* _Exercise description_: Please count how many lines below contain the word "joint" and reply with only that number.
Top of Given information
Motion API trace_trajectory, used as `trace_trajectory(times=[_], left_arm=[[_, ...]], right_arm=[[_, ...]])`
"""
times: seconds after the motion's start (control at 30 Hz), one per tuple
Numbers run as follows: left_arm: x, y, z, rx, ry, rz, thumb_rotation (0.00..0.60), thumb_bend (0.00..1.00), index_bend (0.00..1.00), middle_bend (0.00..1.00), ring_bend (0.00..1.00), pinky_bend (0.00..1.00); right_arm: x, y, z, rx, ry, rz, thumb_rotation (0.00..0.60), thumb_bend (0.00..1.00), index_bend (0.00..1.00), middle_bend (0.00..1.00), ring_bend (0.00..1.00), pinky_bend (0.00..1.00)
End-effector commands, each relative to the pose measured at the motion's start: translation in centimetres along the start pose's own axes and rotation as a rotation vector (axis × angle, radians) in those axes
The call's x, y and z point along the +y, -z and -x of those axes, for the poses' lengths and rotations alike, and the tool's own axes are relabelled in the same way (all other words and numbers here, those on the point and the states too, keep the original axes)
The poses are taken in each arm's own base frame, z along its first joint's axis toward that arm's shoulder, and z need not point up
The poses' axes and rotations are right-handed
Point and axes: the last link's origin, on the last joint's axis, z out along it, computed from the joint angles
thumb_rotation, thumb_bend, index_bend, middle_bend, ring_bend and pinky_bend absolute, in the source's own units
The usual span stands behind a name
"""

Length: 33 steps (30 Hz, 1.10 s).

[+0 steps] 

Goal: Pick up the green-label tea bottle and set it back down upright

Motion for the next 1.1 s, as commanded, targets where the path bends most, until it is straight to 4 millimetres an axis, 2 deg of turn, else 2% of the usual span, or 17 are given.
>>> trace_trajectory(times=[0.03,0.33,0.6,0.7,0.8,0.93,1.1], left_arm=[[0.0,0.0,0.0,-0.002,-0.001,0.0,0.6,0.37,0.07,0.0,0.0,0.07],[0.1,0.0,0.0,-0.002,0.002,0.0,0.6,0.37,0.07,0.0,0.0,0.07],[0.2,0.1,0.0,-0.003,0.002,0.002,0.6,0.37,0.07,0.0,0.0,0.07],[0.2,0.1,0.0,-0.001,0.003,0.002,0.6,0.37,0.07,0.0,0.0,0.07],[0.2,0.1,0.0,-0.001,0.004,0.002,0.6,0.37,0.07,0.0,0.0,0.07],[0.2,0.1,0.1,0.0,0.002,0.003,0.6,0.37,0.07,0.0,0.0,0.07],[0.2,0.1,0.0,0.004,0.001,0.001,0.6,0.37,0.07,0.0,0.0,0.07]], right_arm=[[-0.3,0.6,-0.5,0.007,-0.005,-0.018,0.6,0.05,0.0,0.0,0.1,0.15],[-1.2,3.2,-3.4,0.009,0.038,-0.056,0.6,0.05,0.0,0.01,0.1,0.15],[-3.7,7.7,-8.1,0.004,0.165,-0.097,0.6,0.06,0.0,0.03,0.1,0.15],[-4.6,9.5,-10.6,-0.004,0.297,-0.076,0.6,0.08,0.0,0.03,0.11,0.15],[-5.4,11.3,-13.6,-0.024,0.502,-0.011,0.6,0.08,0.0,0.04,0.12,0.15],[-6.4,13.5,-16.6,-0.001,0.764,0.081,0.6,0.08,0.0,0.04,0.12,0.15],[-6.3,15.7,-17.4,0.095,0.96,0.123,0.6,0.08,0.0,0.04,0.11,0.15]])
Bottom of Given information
* _Answer to this task_: 2